■ Exercise ■
Count every line below in which "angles" occurs, then give only the count.

═════ Excerpted data ═════

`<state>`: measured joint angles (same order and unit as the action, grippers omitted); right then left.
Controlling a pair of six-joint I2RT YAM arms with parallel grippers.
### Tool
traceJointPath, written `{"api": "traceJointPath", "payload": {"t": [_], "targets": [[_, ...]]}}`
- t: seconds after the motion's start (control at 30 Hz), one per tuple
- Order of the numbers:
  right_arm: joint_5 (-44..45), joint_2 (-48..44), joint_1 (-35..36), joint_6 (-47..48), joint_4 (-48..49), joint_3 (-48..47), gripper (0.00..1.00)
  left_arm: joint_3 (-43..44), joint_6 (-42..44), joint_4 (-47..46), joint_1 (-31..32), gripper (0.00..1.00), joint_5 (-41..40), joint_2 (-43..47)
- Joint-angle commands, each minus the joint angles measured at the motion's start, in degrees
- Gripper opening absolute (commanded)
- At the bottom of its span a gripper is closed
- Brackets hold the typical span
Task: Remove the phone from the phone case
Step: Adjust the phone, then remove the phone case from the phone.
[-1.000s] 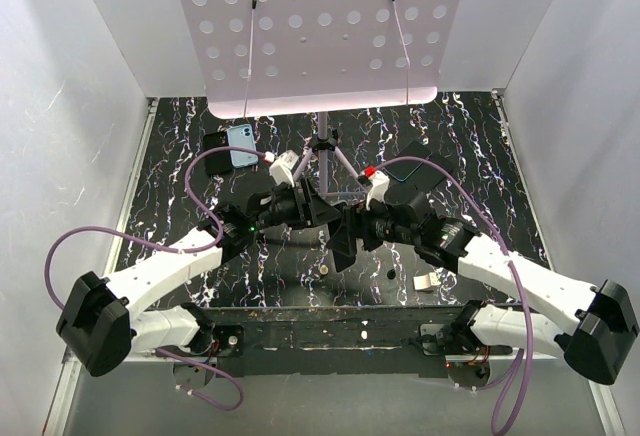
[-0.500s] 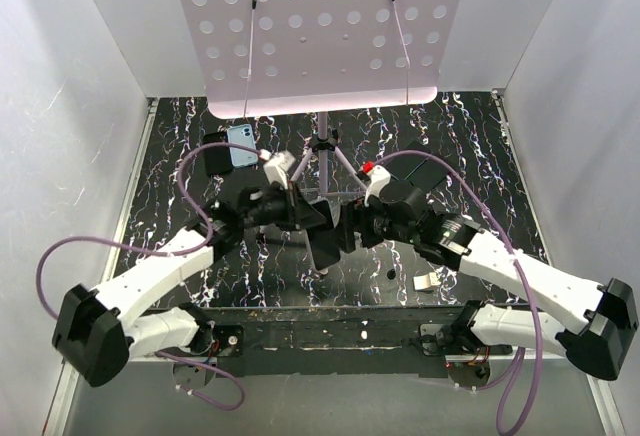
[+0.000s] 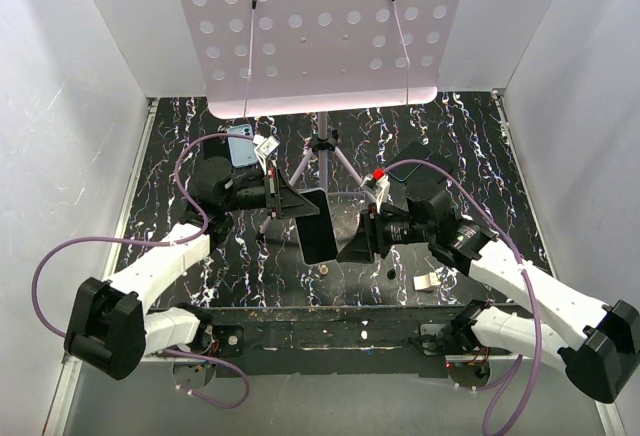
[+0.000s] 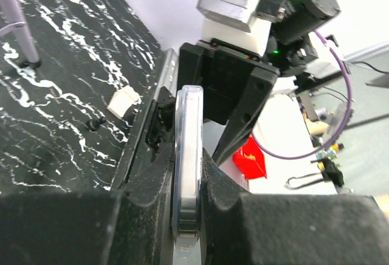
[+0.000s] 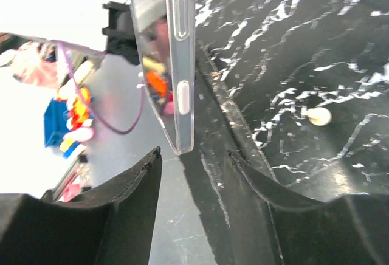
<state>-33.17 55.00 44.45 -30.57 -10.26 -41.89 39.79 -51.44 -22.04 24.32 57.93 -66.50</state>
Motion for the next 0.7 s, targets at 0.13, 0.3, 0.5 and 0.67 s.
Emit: {"api": "traceJointPath", "payload": {"t": [0.13, 0.3, 0.5, 0.67], "targets": [[-16.84, 2.74, -0.76, -4.94, 17.64, 2.16, 0.45, -0.86, -11.49, -18.03, -0.06, 0.00, 7.90, -1.00], [-19.83, 3.97, -0.50, -5.99, 22.38, 2.86, 0.28, -0.59, -11.93, -17.69, -0.15, 0.00, 8.69, -1.53], [-19.83, 3.53, -0.32, -2.14, 24.77, 5.06, 0.27, -0.77, -18.59, -24.79, -0.15, 0.00, 9.83, -4.25], [-19.22, 4.68, 0.11, 1.29, 24.58, 4.01, 0.01, -0.77, -24.84, -31.12, -0.15, 0.00, 10.88, -6.36]]}}
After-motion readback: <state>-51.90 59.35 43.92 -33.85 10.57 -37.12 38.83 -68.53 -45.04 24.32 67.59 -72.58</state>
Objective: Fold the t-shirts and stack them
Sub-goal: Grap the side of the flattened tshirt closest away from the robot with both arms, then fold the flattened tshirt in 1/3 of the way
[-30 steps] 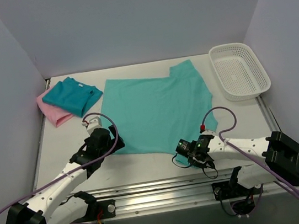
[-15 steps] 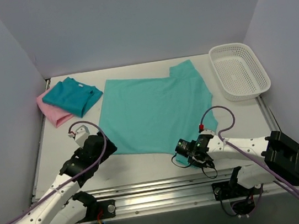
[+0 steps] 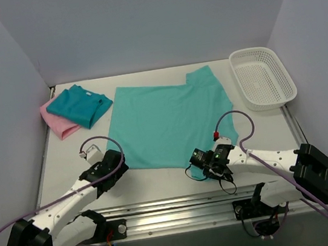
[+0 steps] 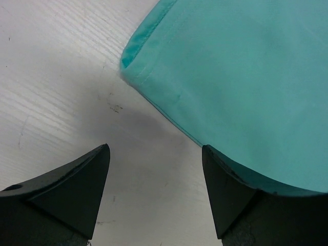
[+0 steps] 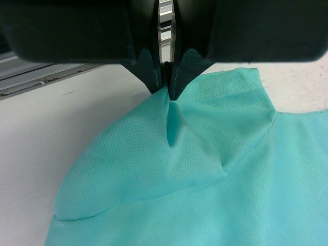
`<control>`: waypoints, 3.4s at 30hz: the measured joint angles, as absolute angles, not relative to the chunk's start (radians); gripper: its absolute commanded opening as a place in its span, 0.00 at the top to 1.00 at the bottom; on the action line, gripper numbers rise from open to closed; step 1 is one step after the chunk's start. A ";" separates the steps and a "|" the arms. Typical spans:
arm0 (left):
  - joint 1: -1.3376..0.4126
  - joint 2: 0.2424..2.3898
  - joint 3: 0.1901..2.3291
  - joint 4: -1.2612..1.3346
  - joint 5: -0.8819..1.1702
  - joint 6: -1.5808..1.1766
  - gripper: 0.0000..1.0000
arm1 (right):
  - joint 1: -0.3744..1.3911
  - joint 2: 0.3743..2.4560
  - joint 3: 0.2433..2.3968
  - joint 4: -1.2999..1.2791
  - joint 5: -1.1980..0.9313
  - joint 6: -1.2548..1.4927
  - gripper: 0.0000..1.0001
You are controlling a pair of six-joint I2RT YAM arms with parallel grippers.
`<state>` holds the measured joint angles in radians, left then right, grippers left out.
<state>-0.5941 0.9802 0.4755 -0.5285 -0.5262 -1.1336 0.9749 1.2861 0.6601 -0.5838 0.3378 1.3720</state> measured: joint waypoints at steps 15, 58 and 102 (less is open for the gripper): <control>-0.607 1.144 0.471 -0.454 -0.632 -1.269 0.21 | 0.967 1.223 0.661 -0.619 0.390 1.336 1.00; -0.659 0.995 0.594 -0.574 -0.730 -1.243 0.98 | 0.935 1.054 0.732 -0.829 0.478 1.334 1.00; -0.292 1.568 0.910 -0.194 -0.458 -0.917 0.98 | 0.522 1.909 1.412 -0.654 0.674 1.069 1.00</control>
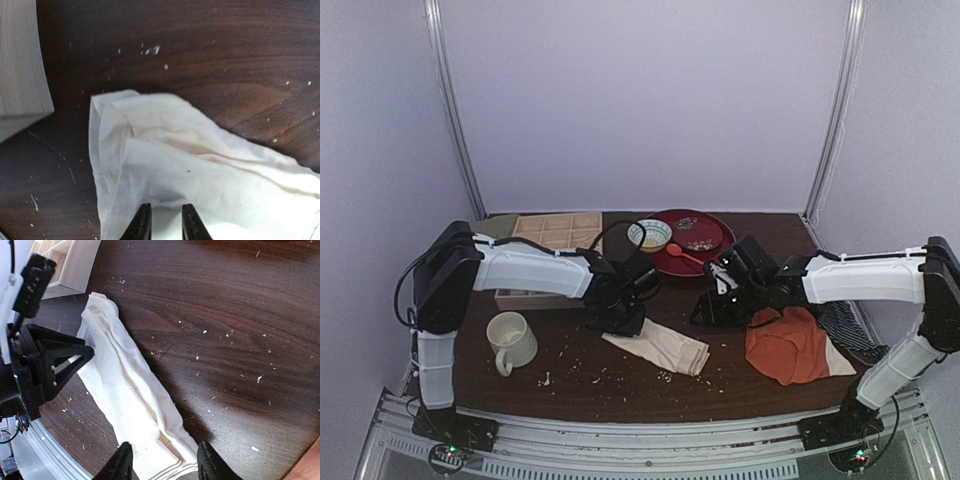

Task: Roll the underwear
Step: Move the underwear to the center of the board, then rotate the underwear at the center of the board.

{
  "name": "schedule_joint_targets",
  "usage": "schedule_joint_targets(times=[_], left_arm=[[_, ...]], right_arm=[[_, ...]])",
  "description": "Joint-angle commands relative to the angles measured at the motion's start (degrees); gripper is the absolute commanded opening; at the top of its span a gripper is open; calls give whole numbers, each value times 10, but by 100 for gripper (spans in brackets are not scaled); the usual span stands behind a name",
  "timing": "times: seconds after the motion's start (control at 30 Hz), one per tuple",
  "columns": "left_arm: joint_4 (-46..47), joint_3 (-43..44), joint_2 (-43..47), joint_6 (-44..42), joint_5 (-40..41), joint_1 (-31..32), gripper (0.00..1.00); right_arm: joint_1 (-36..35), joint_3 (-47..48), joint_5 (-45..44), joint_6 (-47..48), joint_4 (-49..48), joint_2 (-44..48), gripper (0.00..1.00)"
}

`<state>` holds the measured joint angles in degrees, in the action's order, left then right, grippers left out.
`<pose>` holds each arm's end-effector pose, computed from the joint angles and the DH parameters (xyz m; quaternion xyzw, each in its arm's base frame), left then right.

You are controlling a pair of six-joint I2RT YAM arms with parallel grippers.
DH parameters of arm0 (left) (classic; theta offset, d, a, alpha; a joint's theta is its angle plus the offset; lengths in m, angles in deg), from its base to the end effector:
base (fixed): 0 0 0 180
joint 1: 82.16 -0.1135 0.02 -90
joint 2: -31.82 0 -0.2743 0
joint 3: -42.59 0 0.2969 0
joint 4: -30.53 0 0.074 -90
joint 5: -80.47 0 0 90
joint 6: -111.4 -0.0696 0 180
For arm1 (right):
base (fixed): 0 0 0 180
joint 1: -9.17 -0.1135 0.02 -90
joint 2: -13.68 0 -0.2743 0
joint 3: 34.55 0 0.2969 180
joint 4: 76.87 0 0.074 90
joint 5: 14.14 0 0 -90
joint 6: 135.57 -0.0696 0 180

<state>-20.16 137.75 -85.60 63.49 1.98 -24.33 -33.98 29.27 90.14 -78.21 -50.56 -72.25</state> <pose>0.2582 -0.3843 0.1086 0.1200 0.9767 -0.0491 0.1708 0.2578 0.2652 0.1696 -0.1289 0.9197 0.3080 0.2066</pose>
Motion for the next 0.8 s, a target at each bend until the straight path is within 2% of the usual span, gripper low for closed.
schedule_joint_targets(times=[0.0,0.1,0.23,0.37,0.47,0.63,0.77], left_arm=[[0,40,19,-101,13,-6,30],[-25,35,55,-54,5,-5,30],[-25,-17,102,68,-27,7,30],[-20,-63,103,207,-55,25,29],[6,-83,84,270,-70,34,29],[15,-80,49,317,-87,34,25],[11,-70,33,307,-81,30,26]], right_arm=[[7,28,39,15,-12,-40,42],[13,37,55,19,-19,-70,41],[25,38,72,23,-26,-98,40],[35,26,87,30,-35,-109,38],[39,18,101,39,-38,-116,35],[41,7,103,52,-30,-118,33],[41,-3,113,47,-35,-118,27]])
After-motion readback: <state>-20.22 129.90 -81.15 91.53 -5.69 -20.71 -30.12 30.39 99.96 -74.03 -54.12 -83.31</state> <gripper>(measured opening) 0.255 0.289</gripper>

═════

■ Solution for this problem ■
8